◆ What this task involves:
State the count of lines below in which the word "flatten" appears, and add nothing.

◆ Data extract:
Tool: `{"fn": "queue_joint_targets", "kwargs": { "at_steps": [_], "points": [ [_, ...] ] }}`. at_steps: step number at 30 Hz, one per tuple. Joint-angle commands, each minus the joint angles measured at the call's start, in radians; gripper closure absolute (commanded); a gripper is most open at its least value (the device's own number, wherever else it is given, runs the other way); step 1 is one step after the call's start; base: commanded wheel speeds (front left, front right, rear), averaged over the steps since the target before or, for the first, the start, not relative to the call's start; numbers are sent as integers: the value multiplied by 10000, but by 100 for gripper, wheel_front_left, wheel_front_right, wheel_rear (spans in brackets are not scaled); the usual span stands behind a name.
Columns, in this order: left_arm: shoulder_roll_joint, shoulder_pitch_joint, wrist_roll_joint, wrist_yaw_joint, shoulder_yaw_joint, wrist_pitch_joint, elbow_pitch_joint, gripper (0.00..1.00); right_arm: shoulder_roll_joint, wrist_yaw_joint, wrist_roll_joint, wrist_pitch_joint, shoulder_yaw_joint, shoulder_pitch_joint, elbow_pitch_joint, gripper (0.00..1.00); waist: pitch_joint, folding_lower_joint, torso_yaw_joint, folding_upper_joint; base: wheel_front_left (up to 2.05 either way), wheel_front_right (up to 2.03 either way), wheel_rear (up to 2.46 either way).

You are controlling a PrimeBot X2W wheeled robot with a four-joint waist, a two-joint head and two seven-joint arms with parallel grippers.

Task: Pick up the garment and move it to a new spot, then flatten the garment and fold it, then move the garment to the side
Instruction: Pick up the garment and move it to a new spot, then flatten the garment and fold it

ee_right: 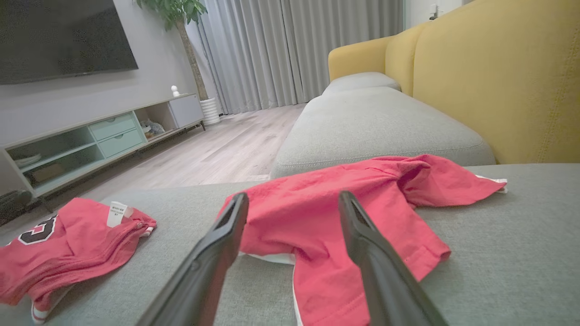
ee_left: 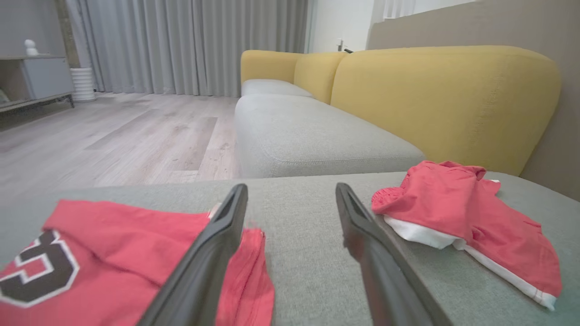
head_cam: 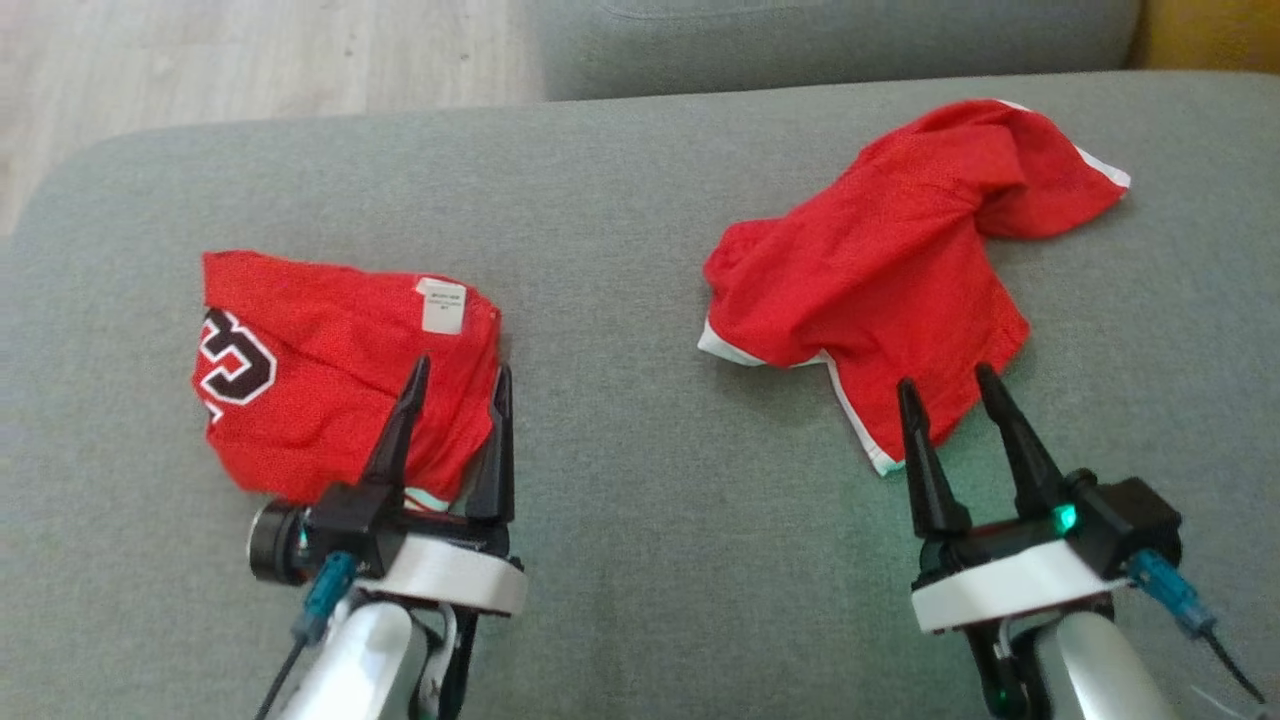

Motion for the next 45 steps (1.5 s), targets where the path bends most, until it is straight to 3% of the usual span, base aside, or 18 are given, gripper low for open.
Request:
{"fn": "queue_joint_targets", "kwargs": {
  "at_steps": [1, 4, 11, 24, 25, 27, 36, 45],
  "points": [
    [-75, -215, 64, 74, 523, -96, -532, 0, -39, -7, -135, -109, 197, -29, -239, 0, -113, 2, 136, -1, 0, 0, 0],
    [-235, -31, 193, -17, 663, -96, -642, 0, -39, -7, -280, -109, 227, 24, -95, 0, -117, 2, 193, -1, 0, 0, 0],
    [-453, -115, 518, -310, 777, -96, -584, 0, -39, -7, -948, 23, 518, -395, 1594, 0, 188, 2, 268, -1, 0, 0, 0],
    [-732, -233, 784, -629, 1038, -97, -268, 0, -39, -7, -1787, 933, -19, -1697, 3962, 0, 595, 2, 470, -1, 0, 0, 0],
    [-744, -230, 795, -631, 1081, -97, -260, 0, -39, -7, -1804, 961, -80, -1745, 4083, 43, 602, 2, 438, -1, 0, 0, 0],
    [-759, -221, 822, -631, 1181, -97, -248, 0, -39, -7, -1790, 946, -211, -1830, 4264, 100, 598, 2, 338, -1, 0, 0, 0],
    [-832, -114, 928, -716, 1459, -97, -172, 0, -39, -7, -1776, 585, -1561, -1728, 4352, 100, 309, 2, -348, -1, 0, 0, 0],
    [-915, 30, 1000, -809, 1544, -97, -133, 0, -39, -7, -2638, 1042, -3951, -1055, 2950, 100, 68, 2, -840, -1, 0, 0, 0]
  ]
}}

◆ Response to this exercise:
2